Who will Turkey’s ethnic Kurdish citizens vote for?

This 15-25 percent proportion of the electorate has always supported political candidates boasting their own Kurdish identity.

In this election, unprecedented in that the next president will be chosen by direct universal suffrage rather than by parliamentarians, they have Selahattin Demirtaş.

However, it’s thought that, in the interest of keeping the peace process on track, some might adjust their priorities and put their Kurdish identity a temporarily lower role.

Mehmet Emin Aktar, former head of the Diyarbakır Bar Association and a prominent activist, said: “If there were no peace process, if its importance for people wasn’t being discussed, I believe Mr. Erdoğan would get fewer votes from Kurdish citizens. The performance and personality of Mr. İhsanoglu, his unmoving attitude about the Kurdish issue and the problems of the Middle East do not make him attractive for Kurdish voters. I mean there will be no votes for Mr. İhsanoglu. This is what I see. Many Kurds believe that if Prime Minister Erdoğan is not elected the peace process will stop, and that we will go back to an environment of conflict — that it would deepen and society would suffer more. This is their concern. This motivates many people to support Erdoğan. The prime minister is using these concerns in his election campaign.”

There is a very firm support base for Selahattin Demirtaş among the Kurds and in the HDP People’s Democratic Party. But for him to qualify for the second round of voting he needs the support of conservative Kurds, who usually vote for the AK party led by Erdoğan.

Analysts say Erdoğan is paying special attention to this in his campaign.

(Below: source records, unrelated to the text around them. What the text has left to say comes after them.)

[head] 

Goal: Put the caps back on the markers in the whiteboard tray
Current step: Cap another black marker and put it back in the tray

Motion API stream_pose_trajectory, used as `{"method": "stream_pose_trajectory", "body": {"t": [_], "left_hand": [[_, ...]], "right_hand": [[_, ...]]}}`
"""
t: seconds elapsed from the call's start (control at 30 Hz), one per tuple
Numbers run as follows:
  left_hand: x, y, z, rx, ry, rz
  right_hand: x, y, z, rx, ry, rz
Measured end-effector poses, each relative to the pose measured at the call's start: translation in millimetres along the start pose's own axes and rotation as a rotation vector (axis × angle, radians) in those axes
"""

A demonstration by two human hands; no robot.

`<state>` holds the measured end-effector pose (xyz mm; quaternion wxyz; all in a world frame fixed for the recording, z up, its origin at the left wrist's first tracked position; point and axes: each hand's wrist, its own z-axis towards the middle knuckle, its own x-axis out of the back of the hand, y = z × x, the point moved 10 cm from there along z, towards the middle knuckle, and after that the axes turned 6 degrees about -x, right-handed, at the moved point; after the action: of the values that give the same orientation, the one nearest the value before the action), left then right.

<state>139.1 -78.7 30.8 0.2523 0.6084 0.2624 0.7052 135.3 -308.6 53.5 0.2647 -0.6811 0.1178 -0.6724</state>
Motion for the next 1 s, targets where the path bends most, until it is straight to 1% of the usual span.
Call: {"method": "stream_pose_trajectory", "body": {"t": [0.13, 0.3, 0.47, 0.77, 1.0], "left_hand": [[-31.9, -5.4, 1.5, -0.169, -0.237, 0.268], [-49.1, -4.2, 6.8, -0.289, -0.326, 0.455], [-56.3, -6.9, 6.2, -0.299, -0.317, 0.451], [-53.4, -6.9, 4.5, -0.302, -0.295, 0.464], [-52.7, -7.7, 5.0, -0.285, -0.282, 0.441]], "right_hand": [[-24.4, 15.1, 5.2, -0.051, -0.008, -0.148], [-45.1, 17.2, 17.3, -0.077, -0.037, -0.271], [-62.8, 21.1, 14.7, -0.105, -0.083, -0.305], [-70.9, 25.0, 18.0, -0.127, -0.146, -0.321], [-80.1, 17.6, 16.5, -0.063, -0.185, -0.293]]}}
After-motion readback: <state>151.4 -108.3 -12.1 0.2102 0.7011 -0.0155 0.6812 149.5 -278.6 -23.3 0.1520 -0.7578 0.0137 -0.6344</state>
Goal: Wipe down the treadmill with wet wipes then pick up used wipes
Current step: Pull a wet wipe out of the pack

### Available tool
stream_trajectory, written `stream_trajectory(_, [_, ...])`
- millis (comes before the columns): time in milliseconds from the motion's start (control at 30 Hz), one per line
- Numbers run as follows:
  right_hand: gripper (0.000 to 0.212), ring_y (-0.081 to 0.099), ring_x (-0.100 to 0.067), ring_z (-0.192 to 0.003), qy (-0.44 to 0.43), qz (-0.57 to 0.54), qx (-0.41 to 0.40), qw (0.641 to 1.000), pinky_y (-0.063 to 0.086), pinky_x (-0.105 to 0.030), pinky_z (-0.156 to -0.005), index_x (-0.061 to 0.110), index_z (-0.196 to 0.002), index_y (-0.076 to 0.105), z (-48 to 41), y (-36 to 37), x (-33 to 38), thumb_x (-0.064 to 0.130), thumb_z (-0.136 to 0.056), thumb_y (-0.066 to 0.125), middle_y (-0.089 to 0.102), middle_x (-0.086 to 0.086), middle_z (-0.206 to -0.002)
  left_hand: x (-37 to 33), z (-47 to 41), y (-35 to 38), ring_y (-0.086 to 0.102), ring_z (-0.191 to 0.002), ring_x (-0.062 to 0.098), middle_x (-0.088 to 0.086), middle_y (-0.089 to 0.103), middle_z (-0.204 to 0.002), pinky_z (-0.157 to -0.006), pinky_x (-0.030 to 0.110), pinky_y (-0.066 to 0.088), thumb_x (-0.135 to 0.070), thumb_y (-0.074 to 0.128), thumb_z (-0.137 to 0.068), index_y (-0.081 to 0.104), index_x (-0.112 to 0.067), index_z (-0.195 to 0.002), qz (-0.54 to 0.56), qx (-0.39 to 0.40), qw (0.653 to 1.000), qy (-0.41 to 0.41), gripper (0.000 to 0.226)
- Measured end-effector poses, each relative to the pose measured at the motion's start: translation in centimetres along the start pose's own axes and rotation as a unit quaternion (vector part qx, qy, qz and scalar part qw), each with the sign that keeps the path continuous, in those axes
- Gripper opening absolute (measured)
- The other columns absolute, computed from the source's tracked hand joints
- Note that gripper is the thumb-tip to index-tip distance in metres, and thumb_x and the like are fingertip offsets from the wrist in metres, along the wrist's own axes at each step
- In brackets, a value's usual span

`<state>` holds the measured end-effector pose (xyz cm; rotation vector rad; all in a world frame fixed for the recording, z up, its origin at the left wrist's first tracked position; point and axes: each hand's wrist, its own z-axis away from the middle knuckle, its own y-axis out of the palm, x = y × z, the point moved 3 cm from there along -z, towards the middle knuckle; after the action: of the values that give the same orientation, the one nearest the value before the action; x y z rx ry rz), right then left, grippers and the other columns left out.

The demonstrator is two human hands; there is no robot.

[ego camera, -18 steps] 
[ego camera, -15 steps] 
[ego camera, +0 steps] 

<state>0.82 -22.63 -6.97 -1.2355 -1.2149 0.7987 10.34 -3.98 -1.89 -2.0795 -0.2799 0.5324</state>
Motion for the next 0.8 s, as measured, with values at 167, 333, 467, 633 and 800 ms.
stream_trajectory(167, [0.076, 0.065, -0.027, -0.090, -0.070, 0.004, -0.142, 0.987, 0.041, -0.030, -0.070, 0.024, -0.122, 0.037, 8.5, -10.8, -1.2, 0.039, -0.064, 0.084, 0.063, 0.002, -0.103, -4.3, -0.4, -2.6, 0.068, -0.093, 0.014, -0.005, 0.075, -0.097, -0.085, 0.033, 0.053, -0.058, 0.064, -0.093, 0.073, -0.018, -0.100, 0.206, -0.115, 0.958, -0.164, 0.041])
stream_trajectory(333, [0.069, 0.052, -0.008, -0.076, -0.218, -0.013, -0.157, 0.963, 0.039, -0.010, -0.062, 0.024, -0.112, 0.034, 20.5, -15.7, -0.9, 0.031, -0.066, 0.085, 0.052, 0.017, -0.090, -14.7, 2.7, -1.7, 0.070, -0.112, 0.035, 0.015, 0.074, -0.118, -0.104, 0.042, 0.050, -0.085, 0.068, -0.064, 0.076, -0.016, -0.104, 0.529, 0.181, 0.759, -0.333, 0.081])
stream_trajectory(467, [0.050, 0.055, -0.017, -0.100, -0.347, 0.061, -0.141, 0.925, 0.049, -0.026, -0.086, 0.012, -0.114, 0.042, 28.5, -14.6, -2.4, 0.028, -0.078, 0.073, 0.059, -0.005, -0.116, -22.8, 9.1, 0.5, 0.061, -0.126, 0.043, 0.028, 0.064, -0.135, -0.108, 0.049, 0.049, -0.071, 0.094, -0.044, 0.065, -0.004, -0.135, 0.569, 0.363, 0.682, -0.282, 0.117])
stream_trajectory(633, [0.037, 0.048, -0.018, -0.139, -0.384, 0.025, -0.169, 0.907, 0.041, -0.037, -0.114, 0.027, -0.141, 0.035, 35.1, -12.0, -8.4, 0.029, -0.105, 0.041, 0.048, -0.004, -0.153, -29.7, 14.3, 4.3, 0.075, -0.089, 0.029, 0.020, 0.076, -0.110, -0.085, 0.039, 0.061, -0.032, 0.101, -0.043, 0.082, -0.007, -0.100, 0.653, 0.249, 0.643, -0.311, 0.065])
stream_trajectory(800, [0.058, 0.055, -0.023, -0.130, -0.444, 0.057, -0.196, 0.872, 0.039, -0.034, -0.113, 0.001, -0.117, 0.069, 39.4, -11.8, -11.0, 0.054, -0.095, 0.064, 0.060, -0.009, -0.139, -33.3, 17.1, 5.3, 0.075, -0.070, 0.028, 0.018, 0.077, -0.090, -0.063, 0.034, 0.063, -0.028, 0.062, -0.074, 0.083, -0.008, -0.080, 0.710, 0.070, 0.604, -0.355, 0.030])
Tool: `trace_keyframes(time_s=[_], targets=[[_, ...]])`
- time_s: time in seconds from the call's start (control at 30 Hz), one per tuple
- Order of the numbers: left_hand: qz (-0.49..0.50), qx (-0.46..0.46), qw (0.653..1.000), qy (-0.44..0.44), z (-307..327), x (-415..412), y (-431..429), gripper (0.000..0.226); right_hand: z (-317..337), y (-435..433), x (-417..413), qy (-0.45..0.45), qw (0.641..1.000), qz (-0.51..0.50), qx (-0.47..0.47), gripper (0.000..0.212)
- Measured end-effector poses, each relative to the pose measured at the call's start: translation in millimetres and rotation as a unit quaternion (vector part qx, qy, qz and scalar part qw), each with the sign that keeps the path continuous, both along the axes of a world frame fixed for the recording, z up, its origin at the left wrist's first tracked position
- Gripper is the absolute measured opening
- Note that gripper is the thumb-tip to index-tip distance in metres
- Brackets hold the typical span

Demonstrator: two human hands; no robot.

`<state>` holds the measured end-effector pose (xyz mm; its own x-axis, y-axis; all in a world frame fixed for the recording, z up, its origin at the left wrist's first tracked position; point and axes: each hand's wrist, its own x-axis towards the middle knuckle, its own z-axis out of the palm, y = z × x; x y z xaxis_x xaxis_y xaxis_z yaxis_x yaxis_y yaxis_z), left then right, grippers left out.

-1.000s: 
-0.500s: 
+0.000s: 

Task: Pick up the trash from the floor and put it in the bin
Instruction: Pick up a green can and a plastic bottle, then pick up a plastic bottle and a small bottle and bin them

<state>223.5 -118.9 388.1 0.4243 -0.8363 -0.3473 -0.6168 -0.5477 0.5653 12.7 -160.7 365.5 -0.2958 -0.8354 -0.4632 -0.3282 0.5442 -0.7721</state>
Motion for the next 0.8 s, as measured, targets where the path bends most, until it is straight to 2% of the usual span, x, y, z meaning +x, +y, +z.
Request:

According to Aktar: “If Demirtaş says, ‘let’s unify the Kurdish ballot,’ then he could draw votes away from Erdoğan. But so far it seems Demirtaş is focused on Turkey’s alienated people, such as the minority Alawites and those not happy with the Republican People’s Party candidate Ihsanoglu. Can that tactic work? Looking at the results of the 30 March local elections, I would say no. I don’t think this will bring more votes to Demirtaş.”

Kurdish votes in Turkey are distributed among three regions: the southeast, the east and other parts of Anatolia. In these regions, the AK party is the strongest, and can usually count on 50 percent of the votes. This is because the main opposition party in the country is seen by the Kurds as nationalist and statist.

In this context, if their votes were to swing substantially towards one candidate or another, it might make a significant difference.